## Brief
Send back all the data below, exactly as given.

## Data extract

———

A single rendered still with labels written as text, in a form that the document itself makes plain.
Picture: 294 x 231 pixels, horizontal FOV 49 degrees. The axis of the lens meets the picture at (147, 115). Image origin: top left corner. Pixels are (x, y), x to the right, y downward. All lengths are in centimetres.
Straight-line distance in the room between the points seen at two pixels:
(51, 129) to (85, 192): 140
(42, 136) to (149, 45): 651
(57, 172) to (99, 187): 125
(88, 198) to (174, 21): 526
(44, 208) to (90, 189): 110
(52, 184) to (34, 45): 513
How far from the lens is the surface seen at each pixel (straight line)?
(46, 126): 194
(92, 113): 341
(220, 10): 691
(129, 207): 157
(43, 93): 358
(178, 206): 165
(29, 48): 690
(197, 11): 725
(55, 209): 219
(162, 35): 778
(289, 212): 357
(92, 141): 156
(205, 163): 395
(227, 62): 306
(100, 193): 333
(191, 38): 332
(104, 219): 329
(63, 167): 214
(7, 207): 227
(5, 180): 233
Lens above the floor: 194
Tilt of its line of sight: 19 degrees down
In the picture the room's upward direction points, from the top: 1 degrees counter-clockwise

———

## Result
A single rendered still with labels written as text, in a form that the document itself makes plain.
Picture: 294 x 231 pixels, horizontal FOV 49 degrees. The axis of the lens meets the picture at (147, 115). Image origin: top left corner. Pixels are (x, y), x to the right, y downward. All lengths are in centimetres.
Straight-line distance in the room between the points seen at two pixels:
(51, 129) to (85, 192): 140
(42, 136) to (149, 45): 651
(57, 172) to (99, 187): 125
(88, 198) to (174, 21): 526
(44, 208) to (90, 189): 110
(52, 184) to (34, 45): 513
How far from the lens is the surface seen at each pixel (straight line)?
(46, 126): 194
(92, 113): 341
(220, 10): 691
(129, 207): 157
(43, 93): 358
(178, 206): 165
(29, 48): 690
(197, 11): 725
(55, 209): 219
(162, 35): 778
(289, 212): 357
(92, 141): 156
(205, 163): 395
(227, 62): 306
(100, 193): 333
(191, 38): 332
(104, 219): 329
(63, 167): 214
(7, 207): 227
(5, 180): 233
Lens above the floor: 194
Tilt of its line of sight: 19 degrees down
In the picture the room's upward direction points, from the top: 1 degrees counter-clockwise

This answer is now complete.